Authored by kristina on Sep 21 2018, 2:32 AM.

Details

Summary

Attempt to unbreak behavior caused by D44491 resulting in inability to build standalone/unbridged CoreFoundation on an ELF target with -fconstant-cfstrings as the cast<> expression would fail when attempting to use the builtin since the faux-ObjectiveC class backing CFSTR constant strings is an llvm::Constant being cast to an llvm::GlobalValue. This only affects ELF targets, PE/COFF targets will still follow the same path so this should not affect them and takes an approach more in-line with how Apple toolchains behave.

I will add a lit test for Clang codegen shortly after I figure out how to get it to work correctly, though with said patch I'm able to build standalone CoreFoundation with constant CFStrings without it being bridged against Foundation or Swift runtimes (as far as I know that was previously only supported on Windows).
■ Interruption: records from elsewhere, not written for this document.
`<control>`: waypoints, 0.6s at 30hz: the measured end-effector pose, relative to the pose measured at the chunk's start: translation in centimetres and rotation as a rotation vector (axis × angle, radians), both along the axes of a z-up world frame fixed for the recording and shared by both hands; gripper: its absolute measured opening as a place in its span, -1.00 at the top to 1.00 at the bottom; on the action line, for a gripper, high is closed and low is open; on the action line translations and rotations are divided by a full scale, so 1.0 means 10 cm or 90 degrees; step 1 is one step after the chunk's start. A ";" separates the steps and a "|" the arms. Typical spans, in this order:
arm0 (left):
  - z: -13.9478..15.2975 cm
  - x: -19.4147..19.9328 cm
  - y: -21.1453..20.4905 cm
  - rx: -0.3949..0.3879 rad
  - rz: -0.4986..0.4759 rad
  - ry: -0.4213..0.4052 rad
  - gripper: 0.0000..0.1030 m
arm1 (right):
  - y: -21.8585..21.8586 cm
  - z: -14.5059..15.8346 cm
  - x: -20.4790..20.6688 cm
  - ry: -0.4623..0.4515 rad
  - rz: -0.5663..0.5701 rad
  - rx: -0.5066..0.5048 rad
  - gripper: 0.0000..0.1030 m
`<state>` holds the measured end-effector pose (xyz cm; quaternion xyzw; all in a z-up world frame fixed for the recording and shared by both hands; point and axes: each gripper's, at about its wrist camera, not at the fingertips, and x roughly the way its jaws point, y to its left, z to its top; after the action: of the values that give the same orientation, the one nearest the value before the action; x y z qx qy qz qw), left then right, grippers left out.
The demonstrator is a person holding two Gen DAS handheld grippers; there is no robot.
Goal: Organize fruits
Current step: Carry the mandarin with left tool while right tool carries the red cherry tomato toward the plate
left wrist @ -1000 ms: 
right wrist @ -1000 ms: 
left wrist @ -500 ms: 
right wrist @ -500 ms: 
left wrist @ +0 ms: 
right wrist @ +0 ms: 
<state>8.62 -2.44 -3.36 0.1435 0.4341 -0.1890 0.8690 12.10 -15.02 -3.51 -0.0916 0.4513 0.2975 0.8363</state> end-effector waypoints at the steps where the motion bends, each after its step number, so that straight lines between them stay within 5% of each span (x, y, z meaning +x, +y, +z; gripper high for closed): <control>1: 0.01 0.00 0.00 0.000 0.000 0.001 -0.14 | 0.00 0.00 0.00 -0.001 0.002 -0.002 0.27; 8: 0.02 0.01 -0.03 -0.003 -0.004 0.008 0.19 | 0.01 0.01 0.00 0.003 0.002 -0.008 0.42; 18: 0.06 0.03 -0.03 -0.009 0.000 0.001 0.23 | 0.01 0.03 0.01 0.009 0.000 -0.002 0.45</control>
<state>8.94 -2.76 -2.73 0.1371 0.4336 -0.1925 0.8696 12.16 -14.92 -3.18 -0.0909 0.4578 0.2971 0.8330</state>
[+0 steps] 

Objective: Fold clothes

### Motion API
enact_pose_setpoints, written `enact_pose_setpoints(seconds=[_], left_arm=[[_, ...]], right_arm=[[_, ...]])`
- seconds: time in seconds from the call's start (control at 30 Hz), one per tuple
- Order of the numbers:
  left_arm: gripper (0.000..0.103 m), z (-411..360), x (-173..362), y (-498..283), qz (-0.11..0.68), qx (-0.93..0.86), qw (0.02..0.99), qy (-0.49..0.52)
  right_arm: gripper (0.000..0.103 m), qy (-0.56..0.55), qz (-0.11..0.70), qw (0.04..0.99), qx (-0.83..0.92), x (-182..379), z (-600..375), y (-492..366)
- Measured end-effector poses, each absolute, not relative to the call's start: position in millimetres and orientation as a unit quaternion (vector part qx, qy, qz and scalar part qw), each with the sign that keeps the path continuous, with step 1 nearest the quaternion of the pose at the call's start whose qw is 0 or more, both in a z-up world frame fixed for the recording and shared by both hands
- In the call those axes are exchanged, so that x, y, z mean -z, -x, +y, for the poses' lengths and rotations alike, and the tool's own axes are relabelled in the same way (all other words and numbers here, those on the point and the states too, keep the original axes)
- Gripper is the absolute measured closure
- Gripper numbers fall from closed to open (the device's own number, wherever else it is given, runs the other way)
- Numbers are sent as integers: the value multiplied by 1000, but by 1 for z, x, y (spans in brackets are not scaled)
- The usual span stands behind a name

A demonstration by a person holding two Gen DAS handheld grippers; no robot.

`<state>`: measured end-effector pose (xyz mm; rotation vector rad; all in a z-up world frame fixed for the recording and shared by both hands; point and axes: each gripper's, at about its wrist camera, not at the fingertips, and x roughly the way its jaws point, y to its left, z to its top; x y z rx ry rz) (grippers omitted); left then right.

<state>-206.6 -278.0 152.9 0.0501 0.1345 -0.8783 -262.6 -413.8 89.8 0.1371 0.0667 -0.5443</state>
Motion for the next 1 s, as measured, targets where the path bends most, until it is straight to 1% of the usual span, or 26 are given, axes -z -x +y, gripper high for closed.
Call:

Trying to make a similar test to cfstring-windows.c but still trying to get the hang of FileCheck.

********************
Testing Time: 10.56s
********************
Failing Tests (1):
    Clang :: CodeGen/cfstring-linux-unbridged.c

Diff Detail

Repository
rL LLVM

Event Timeline

kristina created this revision.Sep 21 2018, 2:32 AM

Does appear to work properly:

cfstring:00000000002AC640 off_2AC640      dq offset __CFConstantStringClassReference
cfstring:00000000002AC640                                         ; DATA XREF: skipDTD+19D↑o
cfstring:00000000002AC640                                         ; skipDTD+2F7↑o
cfstring:00000000002AC648                 dq offset stru_7B8.st_size
cfstring:00000000002AC650                 dq offset dword_0
cfstring:00000000002AC658                 dq offset qword_28+4

Though it seems it's best off if the section for it were renamed to something like .text.cfstring as it otherwise results in a rather bizarre ELF file layout. I should probably mark the section as constant when building it as well:

[18] cfstring          PROGBITS        00000000002a9580 2a9580 007740 00  WA  0   0  8
compnerd accepted this revision.Sep 21 2018, 11:38 AM

This looks fine to me, but this definitely should have an accompanying test.
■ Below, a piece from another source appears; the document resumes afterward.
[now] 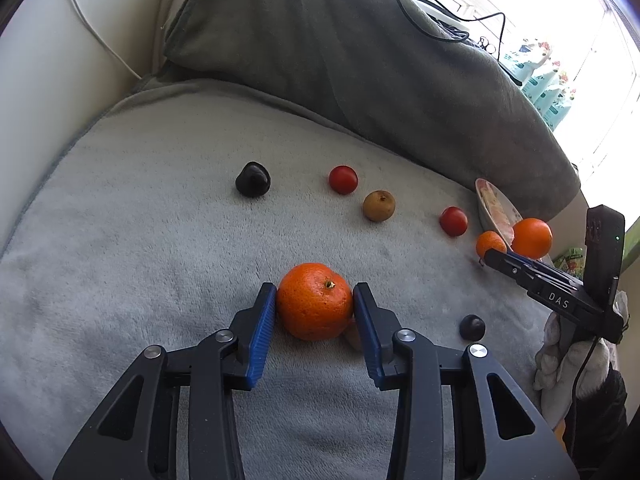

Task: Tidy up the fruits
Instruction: 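Lift both tangerines and carry them over the white plate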

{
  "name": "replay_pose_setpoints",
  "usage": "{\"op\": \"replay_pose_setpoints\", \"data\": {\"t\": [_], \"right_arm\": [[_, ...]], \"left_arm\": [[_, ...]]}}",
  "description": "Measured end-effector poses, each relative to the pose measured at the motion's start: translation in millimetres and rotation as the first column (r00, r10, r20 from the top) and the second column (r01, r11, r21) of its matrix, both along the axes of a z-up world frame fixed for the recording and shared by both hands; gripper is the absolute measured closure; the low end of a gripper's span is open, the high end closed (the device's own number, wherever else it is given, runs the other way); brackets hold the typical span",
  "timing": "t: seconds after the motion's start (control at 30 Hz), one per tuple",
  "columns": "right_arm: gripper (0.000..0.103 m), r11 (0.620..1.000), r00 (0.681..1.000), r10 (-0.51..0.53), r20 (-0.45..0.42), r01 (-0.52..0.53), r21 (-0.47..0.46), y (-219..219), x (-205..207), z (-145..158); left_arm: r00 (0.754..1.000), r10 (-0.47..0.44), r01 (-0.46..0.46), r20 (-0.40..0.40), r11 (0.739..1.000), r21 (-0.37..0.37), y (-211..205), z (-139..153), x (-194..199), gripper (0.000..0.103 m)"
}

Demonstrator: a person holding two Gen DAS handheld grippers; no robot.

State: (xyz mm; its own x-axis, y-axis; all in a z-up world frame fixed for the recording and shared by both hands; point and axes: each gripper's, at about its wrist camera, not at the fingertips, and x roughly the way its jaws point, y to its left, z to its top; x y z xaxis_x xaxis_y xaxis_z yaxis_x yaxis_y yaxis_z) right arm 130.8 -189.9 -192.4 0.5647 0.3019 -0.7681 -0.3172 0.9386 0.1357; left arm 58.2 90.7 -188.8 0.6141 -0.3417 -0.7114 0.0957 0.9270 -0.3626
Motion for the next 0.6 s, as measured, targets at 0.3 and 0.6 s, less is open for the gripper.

As to the other items you mention, the current section naming actually is important as it enables the CFString structures to be located (the linker will create __start_cfstring and __stop_cfstring synthetic symbols to mark the beginning and ending of the section), allowing the runtime to get to the section (the section is meant to be an array of objects). Additionally, the section is not marked as constant because the runtime can actually change the contents (CFConstantString is *not* constant as you would think, the underlying value can be changed as can the isa pointer).

lib/CodeGen/CodeGenModule.cpp
4101 ↗(On Diff #166414)

CGV doesn't really follow the expectation (GV was short for GlobalValue, this is a Constant so C seems more appropriate).

4108 ↗(On Diff #166414)

I think that the comment isn't particularly helpful - it basically is directing you to look at the history of the file.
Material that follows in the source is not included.